*HOW TO COMPLETE THIS TASK:* Copy exactly the stretch of data below from the line with "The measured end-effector" through the line with "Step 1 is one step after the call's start", including both of those lines.
+---+
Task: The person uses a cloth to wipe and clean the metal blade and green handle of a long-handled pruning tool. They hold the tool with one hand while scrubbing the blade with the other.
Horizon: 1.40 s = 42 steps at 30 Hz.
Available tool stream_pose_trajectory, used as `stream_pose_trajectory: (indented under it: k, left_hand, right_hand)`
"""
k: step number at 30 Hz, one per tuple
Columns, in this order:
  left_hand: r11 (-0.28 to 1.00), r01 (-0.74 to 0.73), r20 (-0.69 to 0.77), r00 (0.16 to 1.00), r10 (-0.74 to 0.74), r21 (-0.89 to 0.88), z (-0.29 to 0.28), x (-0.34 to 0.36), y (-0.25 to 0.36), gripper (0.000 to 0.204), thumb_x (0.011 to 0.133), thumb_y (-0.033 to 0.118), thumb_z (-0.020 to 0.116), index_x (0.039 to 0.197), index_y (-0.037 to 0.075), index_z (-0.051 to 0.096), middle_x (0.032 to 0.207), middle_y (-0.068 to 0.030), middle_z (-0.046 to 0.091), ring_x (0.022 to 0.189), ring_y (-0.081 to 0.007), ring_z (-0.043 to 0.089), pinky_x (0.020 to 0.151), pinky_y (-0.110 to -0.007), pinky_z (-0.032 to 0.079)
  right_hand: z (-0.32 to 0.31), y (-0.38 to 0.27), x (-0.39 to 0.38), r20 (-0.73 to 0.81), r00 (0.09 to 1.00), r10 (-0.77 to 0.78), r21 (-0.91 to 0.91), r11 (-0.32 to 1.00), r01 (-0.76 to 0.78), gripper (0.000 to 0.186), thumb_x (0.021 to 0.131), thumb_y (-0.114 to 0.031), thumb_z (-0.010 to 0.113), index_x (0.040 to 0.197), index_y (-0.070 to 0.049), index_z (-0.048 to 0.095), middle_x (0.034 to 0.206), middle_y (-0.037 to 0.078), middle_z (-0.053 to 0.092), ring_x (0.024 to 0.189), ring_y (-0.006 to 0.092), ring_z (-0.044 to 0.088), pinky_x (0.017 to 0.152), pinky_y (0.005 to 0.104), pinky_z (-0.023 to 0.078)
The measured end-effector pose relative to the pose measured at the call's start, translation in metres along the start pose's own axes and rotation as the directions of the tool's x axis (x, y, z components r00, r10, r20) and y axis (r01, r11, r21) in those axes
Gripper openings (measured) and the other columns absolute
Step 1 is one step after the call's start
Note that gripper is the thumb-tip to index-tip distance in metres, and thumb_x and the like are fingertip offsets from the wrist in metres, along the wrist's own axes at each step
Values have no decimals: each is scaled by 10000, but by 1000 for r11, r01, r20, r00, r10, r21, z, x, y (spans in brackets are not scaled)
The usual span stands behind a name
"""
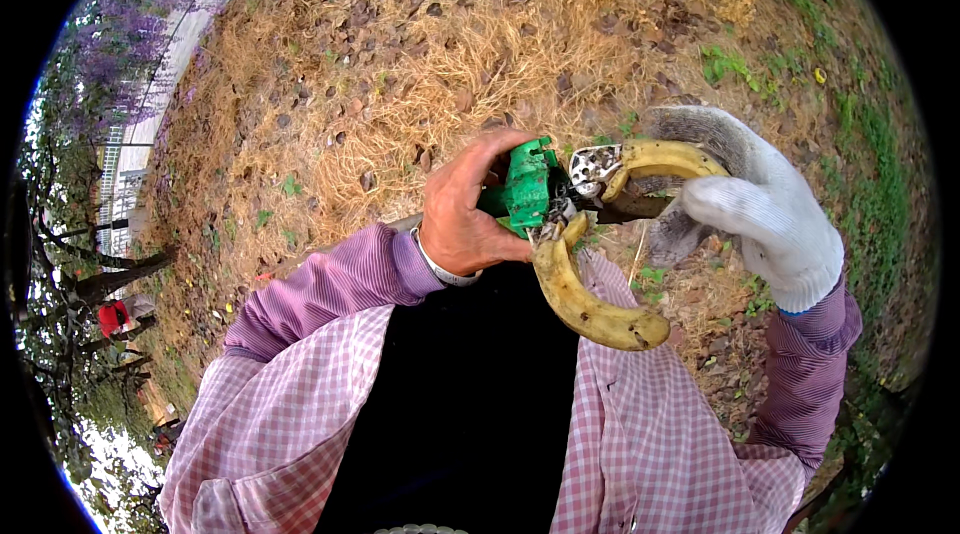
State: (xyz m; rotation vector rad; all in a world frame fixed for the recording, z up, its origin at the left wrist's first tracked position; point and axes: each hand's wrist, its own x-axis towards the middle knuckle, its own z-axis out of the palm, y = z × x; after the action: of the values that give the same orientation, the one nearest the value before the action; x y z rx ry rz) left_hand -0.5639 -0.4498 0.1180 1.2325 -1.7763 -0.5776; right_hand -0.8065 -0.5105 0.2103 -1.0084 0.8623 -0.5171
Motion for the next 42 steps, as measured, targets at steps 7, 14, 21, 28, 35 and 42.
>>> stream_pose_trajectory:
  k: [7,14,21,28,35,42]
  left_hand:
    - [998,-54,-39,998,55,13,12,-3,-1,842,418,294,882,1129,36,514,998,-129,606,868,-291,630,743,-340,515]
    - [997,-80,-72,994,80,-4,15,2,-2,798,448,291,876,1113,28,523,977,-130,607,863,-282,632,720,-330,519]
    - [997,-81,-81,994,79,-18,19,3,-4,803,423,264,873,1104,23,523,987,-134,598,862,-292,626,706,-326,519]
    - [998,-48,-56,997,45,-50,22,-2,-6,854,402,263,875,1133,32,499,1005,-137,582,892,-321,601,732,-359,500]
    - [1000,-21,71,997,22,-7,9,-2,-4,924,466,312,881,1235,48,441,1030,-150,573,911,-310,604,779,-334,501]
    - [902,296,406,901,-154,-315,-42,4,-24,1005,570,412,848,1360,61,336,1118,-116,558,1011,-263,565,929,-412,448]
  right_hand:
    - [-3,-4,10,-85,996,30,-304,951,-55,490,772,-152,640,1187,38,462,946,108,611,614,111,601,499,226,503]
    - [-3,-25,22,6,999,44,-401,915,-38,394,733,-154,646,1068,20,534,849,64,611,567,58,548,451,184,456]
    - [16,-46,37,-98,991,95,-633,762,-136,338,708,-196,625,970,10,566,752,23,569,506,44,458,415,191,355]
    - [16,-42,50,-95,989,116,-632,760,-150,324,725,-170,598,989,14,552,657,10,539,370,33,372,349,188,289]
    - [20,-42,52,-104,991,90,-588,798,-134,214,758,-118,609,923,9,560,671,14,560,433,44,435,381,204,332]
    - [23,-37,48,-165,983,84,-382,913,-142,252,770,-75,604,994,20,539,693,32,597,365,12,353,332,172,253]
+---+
*WRITTEN REPLY:*
The measured end-effector pose relative to the pose measured at the call's start, translation in metres along the start pose's own axes and rotation as the directions of the tool's x axis (x, y, z components r00, r10, r20) and y axis (r01, r11, r21) in those axes
Gripper openings (measured) and the other columns absolute
Step 1 is one step after the call's start

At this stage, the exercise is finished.